== Segment start ==
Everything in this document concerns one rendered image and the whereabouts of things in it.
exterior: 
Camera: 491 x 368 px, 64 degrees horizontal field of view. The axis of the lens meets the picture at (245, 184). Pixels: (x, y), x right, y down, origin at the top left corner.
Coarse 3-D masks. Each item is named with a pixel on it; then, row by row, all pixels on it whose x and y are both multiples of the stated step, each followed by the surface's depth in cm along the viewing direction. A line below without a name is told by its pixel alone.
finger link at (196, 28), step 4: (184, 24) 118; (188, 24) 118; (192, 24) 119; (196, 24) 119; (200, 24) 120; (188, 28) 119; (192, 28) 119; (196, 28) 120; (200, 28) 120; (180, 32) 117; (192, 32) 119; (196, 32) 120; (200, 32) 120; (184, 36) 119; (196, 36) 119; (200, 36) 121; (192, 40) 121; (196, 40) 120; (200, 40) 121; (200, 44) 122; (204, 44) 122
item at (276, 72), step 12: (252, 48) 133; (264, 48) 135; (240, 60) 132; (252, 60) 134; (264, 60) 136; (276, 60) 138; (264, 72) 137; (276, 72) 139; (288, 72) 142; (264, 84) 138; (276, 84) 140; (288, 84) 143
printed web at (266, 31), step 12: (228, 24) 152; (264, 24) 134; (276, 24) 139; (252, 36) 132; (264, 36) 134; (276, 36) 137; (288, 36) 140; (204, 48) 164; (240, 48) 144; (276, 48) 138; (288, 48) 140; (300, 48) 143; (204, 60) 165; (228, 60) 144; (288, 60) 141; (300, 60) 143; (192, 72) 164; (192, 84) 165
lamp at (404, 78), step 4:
== Segment end ==
What to do:
Your task is to copy each line of the data above that holds "item".

Solution to the problem:
Coarse 3-D masks. Each item is named with a pixel on it; then, row by row, all pixels on it whose x and y are both multiples of the stated step, each followed by the surface's depth in cm along the viewing direction. A line below without a name is told by its pixel alone.
item at (276, 72), step 12: (252, 48) 133; (264, 48) 135; (240, 60) 132; (252, 60) 134; (264, 60) 136; (276, 60) 138; (264, 72) 137; (276, 72) 139; (288, 72) 142; (264, 84) 138; (276, 84) 140; (288, 84) 143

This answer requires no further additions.